Unlike the Philippines’ VFA with the United States, which Washington did not submit to the US Congress for concurrence, the Australian parliament ratified the SOVFA a few years ago.
Australian officials have stressed that the SOVFA provides for reciprocity, meaning all rights enjoyed by Australian forces visiting the Philippines will be enjoyed by Filipino troops in Australia.
Santiago said the SOVFA will reduce Philippine sovereignty and may even pose a threat to the security of the Filipino people.
She called on Malacañang to clarify the specific activities of the visiting Australian forces.
Santiago raised a concern on the criminal jurisdiction of the agreement, which is under Article 11. She said the article impinges on the exclusive power of the Supreme Court.
But Sen. Loren Legarda, chair of the Senate foreign relations committee, explained that the provision on criminal jurisdiction aims to provide clearer rules on custody and confinement
“I cannot believe that the SOVFA encroaches on the SC because that power does not bestow on jurisdiction,” Legarda said.
Santiago also pointed to a provision about “death penalty,” which should not be carried out by both parties. “How do you resolve the apparent conflict in the position of the death penalty and the provision on Constitution?” Santiago asked.

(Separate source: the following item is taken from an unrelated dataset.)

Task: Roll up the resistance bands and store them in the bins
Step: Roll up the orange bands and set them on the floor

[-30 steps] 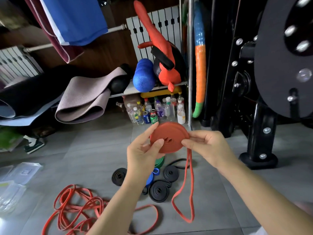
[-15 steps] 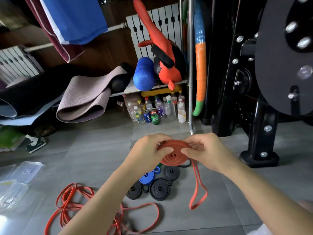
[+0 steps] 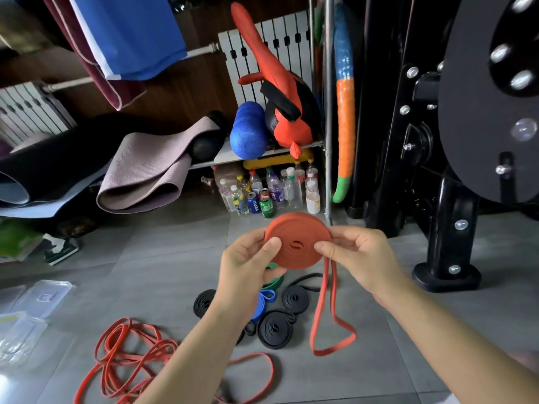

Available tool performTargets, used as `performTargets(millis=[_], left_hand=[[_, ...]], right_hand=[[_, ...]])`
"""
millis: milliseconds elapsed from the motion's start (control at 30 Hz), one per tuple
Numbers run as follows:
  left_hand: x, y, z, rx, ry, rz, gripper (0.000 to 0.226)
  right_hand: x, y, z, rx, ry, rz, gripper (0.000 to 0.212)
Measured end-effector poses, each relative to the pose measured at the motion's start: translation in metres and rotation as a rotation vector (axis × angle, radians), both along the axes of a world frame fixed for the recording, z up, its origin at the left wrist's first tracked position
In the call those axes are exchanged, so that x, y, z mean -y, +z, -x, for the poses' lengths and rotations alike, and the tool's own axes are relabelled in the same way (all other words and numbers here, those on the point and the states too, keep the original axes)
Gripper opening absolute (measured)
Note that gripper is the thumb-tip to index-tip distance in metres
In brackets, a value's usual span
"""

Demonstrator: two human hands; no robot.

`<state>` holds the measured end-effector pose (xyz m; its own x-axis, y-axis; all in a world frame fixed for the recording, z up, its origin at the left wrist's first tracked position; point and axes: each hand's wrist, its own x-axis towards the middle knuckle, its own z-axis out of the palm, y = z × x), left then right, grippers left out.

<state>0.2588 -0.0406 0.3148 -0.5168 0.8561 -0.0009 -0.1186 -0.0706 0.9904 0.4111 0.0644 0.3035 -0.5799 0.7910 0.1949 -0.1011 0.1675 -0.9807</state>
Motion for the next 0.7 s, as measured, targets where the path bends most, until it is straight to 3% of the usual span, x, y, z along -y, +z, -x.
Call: performTargets(millis=[67, 100, 267, 333, 433, 600, 700], left_hand=[[0.002, -0.004, 0.0, -0.071, -0.033, 0.03, 0.022], [0.003, -0.003, 0.002, -0.204, -0.035, 0.056, 0.019], [0.003, 0.015, 0.01, -1.337, -0.194, 0.131, 0.051], [0.003, 0.018, 0.008, -1.49, -0.232, 0.101, 0.051], [0.004, 0.02, 0.013, -1.32, -0.158, 0.057, 0.045], [0.003, 0.02, 0.015, -0.766, 0.032, -0.001, 0.055], [0.002, 0.013, 0.011, -0.47, 0.075, -0.09, 0.049]], right_hand=[[-0.001, 0.002, -0.001, 0.001, 0.025, -0.002, 0.026], [-0.001, 0.003, -0.001, 0.019, 0.049, -0.014, 0.028], [0.005, -0.003, 0.004, 0.169, 0.159, -0.101, 0.032], [0.005, -0.003, 0.006, 0.128, 0.175, -0.061, 0.031], [0.002, 0.0, 0.005, 0.093, 0.153, -0.054, 0.03], [-0.004, -0.001, 0.001, 0.093, 0.123, -0.046, 0.024], [-0.002, -0.001, 0.003, 0.028, 0.113, 0.011, 0.024]])
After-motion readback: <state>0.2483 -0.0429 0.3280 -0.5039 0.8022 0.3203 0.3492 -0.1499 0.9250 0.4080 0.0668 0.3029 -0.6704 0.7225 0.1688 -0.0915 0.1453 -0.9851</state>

Under Article 3, Section 19 of the Constitution, Santiago noted that death penalty can be allowed for “compelling reasons involving heinous crimes.”
Santiago cited some loopholes in the agreement, particularly Article 13 paragraph 8, which provides for the exemption from duties and taxes of the visiting Australian forces.
She added such agreement should require the concurrence of a majority of all members of Congress.
Santiago said the treaty violates the “doctrine of void for vagueness.”
“It is so vague that it will spawn myriad irritants in Philippine-Australia relations,” she said.
She also criticized the agreement because it did not specify the magnitude of Australian military presence in the country.
Marcos, on the other hand, sought a clarification on the government’s foreign policy before he concurs with the agreement.
He said there is a need to include in the equation the aggressiveness of China in asserting its rights over the West Philippine Sea.
“It’s becoming a little delicate because many of the critics of the Australian VFA are also saying this is only a method of forward positioning, again to posture against China,” Marcos said.
He lamented that the government does not have a well-explained and well-thought out foreign policy.
“So we do not know exactly how we are supposed to do with our relationship with other countries,” Marcos said.
Arroyo, for his part, said that the agreement will be disadvantageous to the Philippine government.
“We don’t have benefit and I don’t know what’s the harm… (Australia) is even giving us a hard time in terms of products,” Arroyo said.
“So we should look into it, on what advantages we should get,” he said.
Arroyo noted that Australia had been banning Philippine fruits such as mangoes, bananas and pineapples.
“Our balance of trade is P500 million in import… lopsided in the balance of our trade (with Australia),” he noted.
Responding to Arroyo’s queries, Senate President Juan Ponce Enrile said the government should balance the military alliance with economic concerns.
“We need military alliance because we cannot go it alone with our military resources,” Enrile said.
The Senate on Monday tackled a resolution concurring with the ratification of SOVFA.
Legarda noted in her sponsorship speech that Australia and the Philippines are two sovereign nations whose survival will be defined by its defense and protection of its maritime domains.
“We share with Australia a strong interest in maritime security cooperation and a shared strategic interest in the security of Southeast Asian shipping lanes,” she added.